> WHAT THE TASK REQUIRES
Pictures stay out of your copy, but everything else in the records below must be repeated exactly.

> EXTRACTED ENTRIES
↓↓↓
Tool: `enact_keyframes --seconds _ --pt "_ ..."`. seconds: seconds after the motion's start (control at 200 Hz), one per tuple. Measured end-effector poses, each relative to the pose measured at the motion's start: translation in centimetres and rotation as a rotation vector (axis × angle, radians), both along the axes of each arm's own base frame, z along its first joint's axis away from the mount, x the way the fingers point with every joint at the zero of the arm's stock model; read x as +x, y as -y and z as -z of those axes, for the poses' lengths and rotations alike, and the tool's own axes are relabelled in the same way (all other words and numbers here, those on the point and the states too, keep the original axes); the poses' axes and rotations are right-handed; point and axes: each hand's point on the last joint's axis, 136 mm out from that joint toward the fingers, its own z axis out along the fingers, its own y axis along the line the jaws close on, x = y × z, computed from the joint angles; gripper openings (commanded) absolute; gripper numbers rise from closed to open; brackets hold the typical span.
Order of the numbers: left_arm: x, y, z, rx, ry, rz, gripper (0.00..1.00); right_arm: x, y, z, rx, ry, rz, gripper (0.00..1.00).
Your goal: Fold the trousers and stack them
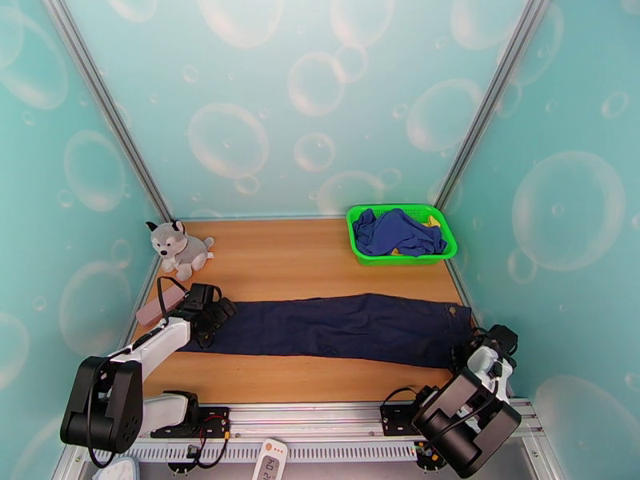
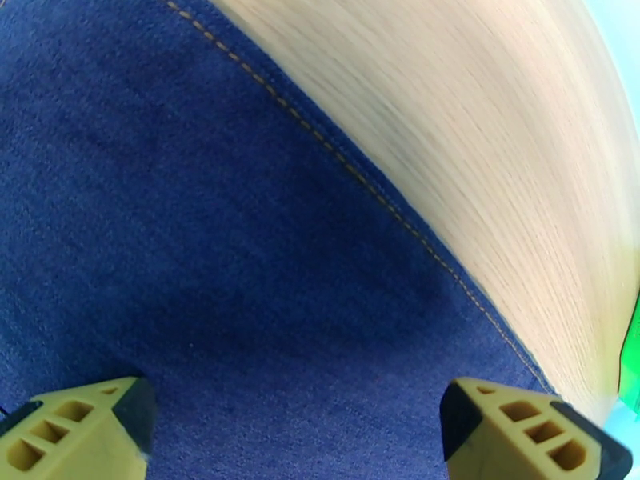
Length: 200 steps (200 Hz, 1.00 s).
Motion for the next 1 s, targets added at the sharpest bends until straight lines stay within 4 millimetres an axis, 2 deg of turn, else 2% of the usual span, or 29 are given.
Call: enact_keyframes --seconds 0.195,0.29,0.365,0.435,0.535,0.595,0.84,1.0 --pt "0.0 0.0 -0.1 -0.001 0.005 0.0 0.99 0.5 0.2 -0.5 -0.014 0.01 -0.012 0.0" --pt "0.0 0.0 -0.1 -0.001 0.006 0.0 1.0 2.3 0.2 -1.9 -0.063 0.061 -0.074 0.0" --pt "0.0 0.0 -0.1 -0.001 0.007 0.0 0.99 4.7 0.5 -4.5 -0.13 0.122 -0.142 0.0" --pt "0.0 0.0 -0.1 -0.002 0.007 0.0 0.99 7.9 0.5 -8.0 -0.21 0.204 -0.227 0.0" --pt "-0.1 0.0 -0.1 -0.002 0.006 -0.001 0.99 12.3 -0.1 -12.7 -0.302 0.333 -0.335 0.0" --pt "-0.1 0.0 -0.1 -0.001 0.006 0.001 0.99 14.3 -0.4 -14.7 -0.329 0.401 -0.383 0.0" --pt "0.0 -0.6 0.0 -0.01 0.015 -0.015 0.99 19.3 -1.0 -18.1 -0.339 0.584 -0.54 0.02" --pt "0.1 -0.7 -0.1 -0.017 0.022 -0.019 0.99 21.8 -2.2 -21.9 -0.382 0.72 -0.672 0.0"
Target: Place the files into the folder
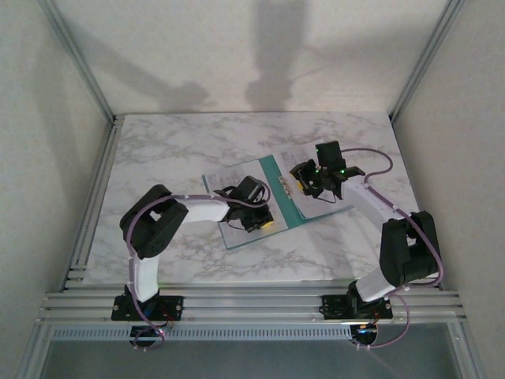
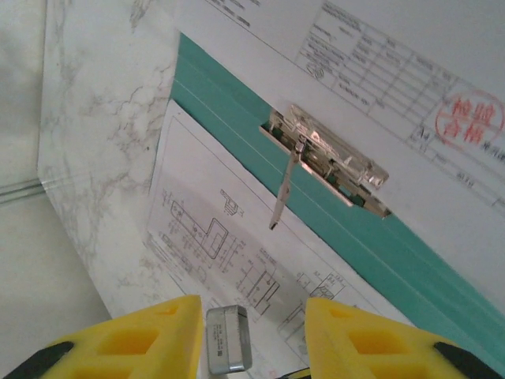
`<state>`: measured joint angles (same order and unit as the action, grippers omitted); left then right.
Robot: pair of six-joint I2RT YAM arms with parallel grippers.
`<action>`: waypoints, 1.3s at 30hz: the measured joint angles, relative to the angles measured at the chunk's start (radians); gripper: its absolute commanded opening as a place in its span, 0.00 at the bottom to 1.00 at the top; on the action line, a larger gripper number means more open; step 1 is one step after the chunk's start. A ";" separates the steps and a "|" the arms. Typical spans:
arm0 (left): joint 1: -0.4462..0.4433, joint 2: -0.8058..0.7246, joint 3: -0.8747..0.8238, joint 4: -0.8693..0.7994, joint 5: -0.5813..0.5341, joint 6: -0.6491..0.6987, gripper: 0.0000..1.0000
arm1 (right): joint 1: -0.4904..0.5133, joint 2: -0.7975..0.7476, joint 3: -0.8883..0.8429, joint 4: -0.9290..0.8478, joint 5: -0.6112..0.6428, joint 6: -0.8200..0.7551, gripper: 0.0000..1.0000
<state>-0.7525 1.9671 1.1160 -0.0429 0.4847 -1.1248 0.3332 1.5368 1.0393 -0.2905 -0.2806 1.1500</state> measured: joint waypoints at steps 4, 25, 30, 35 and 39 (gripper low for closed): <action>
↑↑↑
> RESULT
Tool: `enact_keyframes --seconds _ --pt "_ ..."`. seconds: seconds after the motion's start (control at 200 Hz), one per tuple. Measured end-effector poses, each relative to the pose measured at the motion's start: translation in centimetres and rotation as a rotation vector (axis × angle, radians), both along the axes of each arm's own base frame, z along its first joint's axis away from the mount, x the way the fingers point with every joint at the zero of the arm's stock model; read x as +x, y as -y and z as -z of those axes, for the poses' lengths and rotations alike, and the tool's own axes are relabelled in the same way (all other words and numbers here, those on the point and the states too, keep the original axes); the poses' axes and rotations are right-handed; point and axes: each hand's point on the last joint's axis, 136 mm out from that joint toward the fingers, its own z axis out along the fingers, its own y axis along the line the jaws close on, x = y × z, computed from the joint angles; gripper openings (commanded) absolute; gripper numbers rise from closed to open; brackets hold the typical span.
Order of the numbers: left_arm: x, y, z, rx, ry, rz, gripper (0.00..1.00); right_arm: x, y, z, rx, ry, rz, gripper (0.00..1.00).
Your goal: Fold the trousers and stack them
Length: 200 steps (200 Hz, 1.00 s).
Motion for the next 1 s, targets added at the sharpest bends until straight lines stay within 4 millimetres an axis, 2 deg of turn, else 2% of the usual span, or 29 are given.
Call: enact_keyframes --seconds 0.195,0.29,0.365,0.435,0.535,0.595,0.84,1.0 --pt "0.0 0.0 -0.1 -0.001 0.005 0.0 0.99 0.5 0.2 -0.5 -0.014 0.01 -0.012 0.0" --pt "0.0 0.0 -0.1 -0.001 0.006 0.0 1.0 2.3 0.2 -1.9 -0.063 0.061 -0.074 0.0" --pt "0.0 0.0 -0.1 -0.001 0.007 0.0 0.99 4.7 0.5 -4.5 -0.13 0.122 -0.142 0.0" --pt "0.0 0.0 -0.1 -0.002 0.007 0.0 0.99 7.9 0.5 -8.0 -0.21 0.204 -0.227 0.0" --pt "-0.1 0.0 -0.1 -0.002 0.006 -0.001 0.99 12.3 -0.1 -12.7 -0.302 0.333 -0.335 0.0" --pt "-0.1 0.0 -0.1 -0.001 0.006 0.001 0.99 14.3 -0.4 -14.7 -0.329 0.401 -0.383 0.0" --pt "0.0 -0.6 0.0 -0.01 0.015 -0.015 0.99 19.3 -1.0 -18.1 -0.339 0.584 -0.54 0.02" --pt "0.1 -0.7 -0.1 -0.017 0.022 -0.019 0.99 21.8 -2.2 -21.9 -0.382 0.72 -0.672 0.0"
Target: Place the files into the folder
`<state>`: measured joint angles (same order and unit as the action, grippers omitted); left then right.
Robot: pair of six-joint I2RT YAM arms with parallel grippers.
`<action>`: waypoints, 1.3s at 30hz: the measured joint angles, relative to the angles measured at the chunk's start (radians); gripper: its absolute commanded opening as a place in its span, 0.00 at the bottom to 1.00 at the top; on the action line, a larger gripper number means more open; step 1 is one step after the chunk's start. A ";" separates the steps and a "|" the arms. Typical spans:
arm0 (left): joint 1: -0.4462..0.4433, joint 2: -0.8058..0.7246, joint 3: -0.8747..0.8238, joint 4: -0.8693..0.7994, joint 5: -0.5813..0.5341, joint 6: -0.6491..0.6987, gripper: 0.0000..1.0000
arm1 (right): joint 1: -0.4904..0.5133, joint 2: -0.7975..0.7476, joint 3: -0.8883..0.8429, joint 4: -0.9290..0.8478, joint 5: -0.6112..0.6428, joint 6: -0.8200..0.7551, gripper: 0.0000..1.0000
<state>-0.7525 1.9671 1.1160 -0.0429 0.4847 -1.1248 0.3332 1.5368 1.0393 -0.2905 -0.2806 1.1500</state> measured: joint waypoints at steps 4, 25, 30, 35 and 39 (gripper low for closed): <action>

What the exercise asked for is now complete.